Arsenal placed some players under isolation and the Premier League postponed the London club’s match at Manchester City on Wednesday, after the owner of Greek side Olympiakos Pireaeus tested positive for the coronavirus.
A number of Arsenal players had met Evangelos Marinakis following their Europa League round of 32 meeting in London on Feb. 27. Marinakis, who also owns English Championship (second tier) side Nottingham Forest, said on Tuesday he had contracted the disease.
The Greek club released a statement on Wednesday saying their players and staff had been tested for the virus and that all tests came back negative
Arsenal said in a statement the risk to their players was “extremely low”.

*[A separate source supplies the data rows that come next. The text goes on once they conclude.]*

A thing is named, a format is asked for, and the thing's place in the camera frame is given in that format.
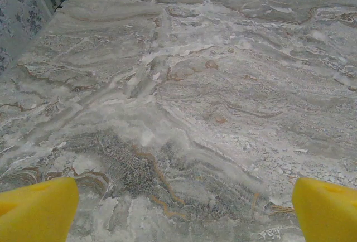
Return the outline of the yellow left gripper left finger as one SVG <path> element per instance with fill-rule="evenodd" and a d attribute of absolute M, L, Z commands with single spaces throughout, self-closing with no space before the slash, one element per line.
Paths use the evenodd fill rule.
<path fill-rule="evenodd" d="M 66 242 L 78 203 L 73 178 L 0 192 L 0 242 Z"/>

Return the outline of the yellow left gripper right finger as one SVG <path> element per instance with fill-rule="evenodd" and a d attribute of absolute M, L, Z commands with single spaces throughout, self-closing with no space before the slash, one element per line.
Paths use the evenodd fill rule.
<path fill-rule="evenodd" d="M 305 242 L 357 242 L 357 189 L 299 178 L 292 203 Z"/>

“However, we are strictly following government guidelines which recommend that anyone coming into close contact with someone with the virus should self-isolate at home for 14 days from the last time they had contact.
“The players will remain at their homes until the 14-day period expires. Four Arsenal staff, who were sitting close to Mr Marinakis during the match will also remain at home until the 14 days are complete.”

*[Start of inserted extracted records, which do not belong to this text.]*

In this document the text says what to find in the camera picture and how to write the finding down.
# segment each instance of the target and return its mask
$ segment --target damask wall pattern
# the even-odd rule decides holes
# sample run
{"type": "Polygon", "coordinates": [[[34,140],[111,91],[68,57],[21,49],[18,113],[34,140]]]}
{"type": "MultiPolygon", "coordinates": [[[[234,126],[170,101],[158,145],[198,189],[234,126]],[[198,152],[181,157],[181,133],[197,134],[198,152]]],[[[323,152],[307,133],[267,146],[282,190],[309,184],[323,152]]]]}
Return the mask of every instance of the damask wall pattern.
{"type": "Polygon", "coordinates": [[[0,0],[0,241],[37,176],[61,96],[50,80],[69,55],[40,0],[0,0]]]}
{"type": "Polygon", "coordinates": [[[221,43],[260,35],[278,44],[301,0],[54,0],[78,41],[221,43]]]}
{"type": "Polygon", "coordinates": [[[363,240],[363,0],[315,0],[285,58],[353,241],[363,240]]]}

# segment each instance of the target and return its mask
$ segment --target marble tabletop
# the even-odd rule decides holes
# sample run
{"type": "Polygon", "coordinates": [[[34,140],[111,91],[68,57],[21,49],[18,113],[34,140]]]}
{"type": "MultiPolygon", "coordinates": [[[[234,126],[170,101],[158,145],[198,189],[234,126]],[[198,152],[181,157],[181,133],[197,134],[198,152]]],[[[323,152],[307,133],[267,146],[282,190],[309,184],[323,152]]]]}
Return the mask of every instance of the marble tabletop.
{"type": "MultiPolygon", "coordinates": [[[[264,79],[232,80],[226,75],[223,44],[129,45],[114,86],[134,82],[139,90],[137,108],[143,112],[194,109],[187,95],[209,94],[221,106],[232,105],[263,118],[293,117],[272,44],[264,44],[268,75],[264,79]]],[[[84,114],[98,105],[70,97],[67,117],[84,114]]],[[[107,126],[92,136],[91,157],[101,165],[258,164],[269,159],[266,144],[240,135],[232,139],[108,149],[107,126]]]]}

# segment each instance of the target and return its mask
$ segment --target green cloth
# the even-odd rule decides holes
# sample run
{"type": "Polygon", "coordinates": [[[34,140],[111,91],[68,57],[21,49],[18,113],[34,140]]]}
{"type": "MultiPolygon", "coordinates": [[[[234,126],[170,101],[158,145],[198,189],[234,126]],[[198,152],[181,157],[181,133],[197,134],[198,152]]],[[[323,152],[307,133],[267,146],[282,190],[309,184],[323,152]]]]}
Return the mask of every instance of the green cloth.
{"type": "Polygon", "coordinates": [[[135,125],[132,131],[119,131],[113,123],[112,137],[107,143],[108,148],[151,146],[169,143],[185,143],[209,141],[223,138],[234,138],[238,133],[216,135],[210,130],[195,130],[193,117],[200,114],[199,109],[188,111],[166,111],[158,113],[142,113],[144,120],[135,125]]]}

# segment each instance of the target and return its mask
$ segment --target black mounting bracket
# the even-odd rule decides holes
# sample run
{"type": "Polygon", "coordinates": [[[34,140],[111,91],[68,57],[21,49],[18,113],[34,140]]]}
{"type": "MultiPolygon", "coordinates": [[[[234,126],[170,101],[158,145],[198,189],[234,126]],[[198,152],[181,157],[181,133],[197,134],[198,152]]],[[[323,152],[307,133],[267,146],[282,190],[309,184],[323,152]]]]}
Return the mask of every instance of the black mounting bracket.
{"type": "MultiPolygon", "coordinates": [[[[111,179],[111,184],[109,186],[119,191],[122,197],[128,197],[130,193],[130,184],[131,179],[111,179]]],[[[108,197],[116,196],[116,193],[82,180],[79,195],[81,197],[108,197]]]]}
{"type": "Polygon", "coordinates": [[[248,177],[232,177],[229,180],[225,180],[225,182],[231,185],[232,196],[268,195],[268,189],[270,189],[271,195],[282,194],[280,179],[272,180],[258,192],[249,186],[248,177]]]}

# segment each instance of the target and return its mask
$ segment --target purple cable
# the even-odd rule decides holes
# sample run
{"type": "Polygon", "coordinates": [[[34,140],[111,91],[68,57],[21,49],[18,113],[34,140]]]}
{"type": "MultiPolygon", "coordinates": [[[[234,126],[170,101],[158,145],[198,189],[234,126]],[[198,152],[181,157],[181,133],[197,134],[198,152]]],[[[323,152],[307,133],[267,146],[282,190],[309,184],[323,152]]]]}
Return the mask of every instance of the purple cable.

The Premier League said it had no alternative but to postpone the game and complete a proper risk assessment.
“All necessary measures are being taken and the Premier League currently has no plans to postpone any other matches,” it said in a statement https://www.premierleague.com/news/1643922.
Globally, more than 116,000 people have been infected by the coronavirus and over 4,000 have died. A host of international sporting events have also been affected.
Premier League side Wolverhampton Wanderers said on Tuesday that a request to European soccer’s governing body UEFA to postpone their Europa League last-16 first leg against Olympiakos had been rejected.
Wolves had said that the trip to Greece posed unnecessary risks to their “players, staff, supporters and the families of all who travel, at such critical and uncertain times”.
The game is one of several European fixtures that will be played in an empty stadium.